Santiago de Chile, 10 de julio (Redacción Medios Digitales) - La Comisión Económica para América Latina y el Caribe (Cepal) ha emitido un informe que revela cómo la guerra en Oriente Medio está afectando a la región de manera desigual, aunque en términos generales, Latinoamérica presenta una situación relativamente más favorable en comparación con otras partes del mundo. Este análisis destaca la interdependencia económica global y cómo los efectos de conflictos pueden propagarse rápidamente entre naciones y continentes.
El secretario ejecutivo de Cepal, José Manuel Salazar-Xirinachs, enfatizó que el conflicto actual resalta la vulnerabilidad de la economía mundial ante las crisis. El aumento en los precios de los combustibles, consecuencia directa de la guerra, tiene un impacto significativo en el poder adquisitivo de los hogares latinoamericanos. Este efecto se manifiesta tanto de forma directa, al encarecer el costo de vida debido a su peso en la canasta básica, como de manera indirecta, al elevar los costos de transporte y distribución de otros productos.
En este contexto, los precios de los fertilizantes también se han visto afectados, ya que una gran parte de su producción proviene de la región del Golfo Pérsico, que se encuentra en el epicentro del conflicto. La dependencia de estos insumos hace que la agricultura y otros sectores productivos enfrenten un panorama incierto, lo que podría repercutir en la seguridad alimentaria de algunos países.
Con respecto a la balanza comercial, Cepal señala que los siete países de la región que son exportadores netos de hidrocarburos podrían experimentar mejoras en sus cuentas fiscales. Sin embargo, la realidad es distinta para la mayoría de los países importadores, que se verán perjudicados por el incremento de los precios de los combustibles.
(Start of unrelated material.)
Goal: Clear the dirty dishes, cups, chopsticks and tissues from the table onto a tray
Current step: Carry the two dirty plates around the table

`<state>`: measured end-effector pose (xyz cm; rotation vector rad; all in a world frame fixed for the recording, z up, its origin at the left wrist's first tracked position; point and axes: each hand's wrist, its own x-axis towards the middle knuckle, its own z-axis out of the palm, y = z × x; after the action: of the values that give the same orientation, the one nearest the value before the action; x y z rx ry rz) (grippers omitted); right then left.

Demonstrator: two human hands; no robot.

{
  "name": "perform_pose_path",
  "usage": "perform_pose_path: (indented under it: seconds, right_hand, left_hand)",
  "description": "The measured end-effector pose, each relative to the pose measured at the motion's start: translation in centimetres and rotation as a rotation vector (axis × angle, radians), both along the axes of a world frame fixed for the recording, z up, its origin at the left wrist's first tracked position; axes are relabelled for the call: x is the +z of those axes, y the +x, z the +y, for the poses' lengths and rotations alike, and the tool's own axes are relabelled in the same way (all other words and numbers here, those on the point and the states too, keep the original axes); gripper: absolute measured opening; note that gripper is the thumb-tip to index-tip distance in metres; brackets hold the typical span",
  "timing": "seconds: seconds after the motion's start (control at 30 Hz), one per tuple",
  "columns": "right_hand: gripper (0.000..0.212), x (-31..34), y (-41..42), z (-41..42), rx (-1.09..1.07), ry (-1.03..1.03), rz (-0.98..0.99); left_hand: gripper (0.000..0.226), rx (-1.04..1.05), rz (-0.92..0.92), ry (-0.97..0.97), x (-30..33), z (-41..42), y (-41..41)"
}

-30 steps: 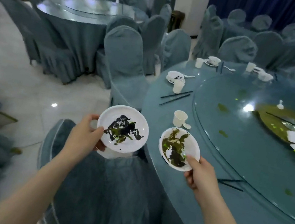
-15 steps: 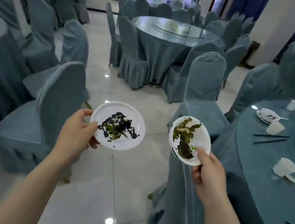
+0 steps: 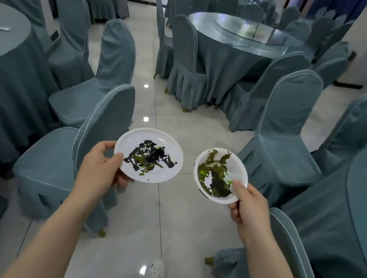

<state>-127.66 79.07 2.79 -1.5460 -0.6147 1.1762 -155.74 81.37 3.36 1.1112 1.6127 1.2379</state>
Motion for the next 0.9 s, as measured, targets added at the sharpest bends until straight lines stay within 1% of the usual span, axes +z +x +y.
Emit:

Según el informe, en un escenario donde el precio del petróleo se mantenga un 25% por encima de los niveles de 2025, se anticipa un impacto levemente positivo en la balanza comercial regional, con un incremento del 0,05% del PIB para 2026 en América Latina y del 0,13% en América del Sur.
A pesar de estas proyecciones, el informe también destaca que los países del Caribe no exportadores de hidrocarburos y aquellas naciones de Centroamérica, Haití y la República Dominicana enfrentarán un efecto negativo, con disminuciones esperadas del 0,5% y 0,9% respectivamente. Esta disparidad pone de relieve la necesidad de estrategias diferenciadas en la región para mitigar los efectos de estos choques externos.
Ante el aumento en los precios de los combustibles, algunos gobiernos latinoamericanos han optado por implementar políticas fiscales que buscan amortiguar el impacto sobre el poder adquisitivo de sus ciudadanos, como la reducción de impuestos. Sin embargo, estas medidas han llevado a un deterioro en las cuentas fiscales de dichos países, creando un dilema entre proteger a la población y mantener la estabilidad económica.
En países que son exportadores netos de energía, el aumento de los ingresos fiscales podría actuar como un amortiguador ante esta situación, pero en los importadores netos, el incremento de gastos sin un aumento proporcional en los ingresos podría agravar la situación fiscal. En este sentido, la Cepal advierte que, independientemente de cómo evolucionen los precios de los combustibles y las negociaciones de paz, se espera que el promedio de precios en 2026 sea al menos un 25% superior al de 2025.
Finalmente, la Cepal ha revisado a la baja su previsión de crecimiento del PIB regional para 2026, ajustando la cifra del 2,3% que se había proyectado en diciembre a un 2,2%. Además, se estima que la inflación alcanzará un 3% en el mismo período. Este ajuste refleja las tensiones económicas que enfrenta la región y la necesidad de una respuesta coordinada para enfrentar los desafíos que se avecinan.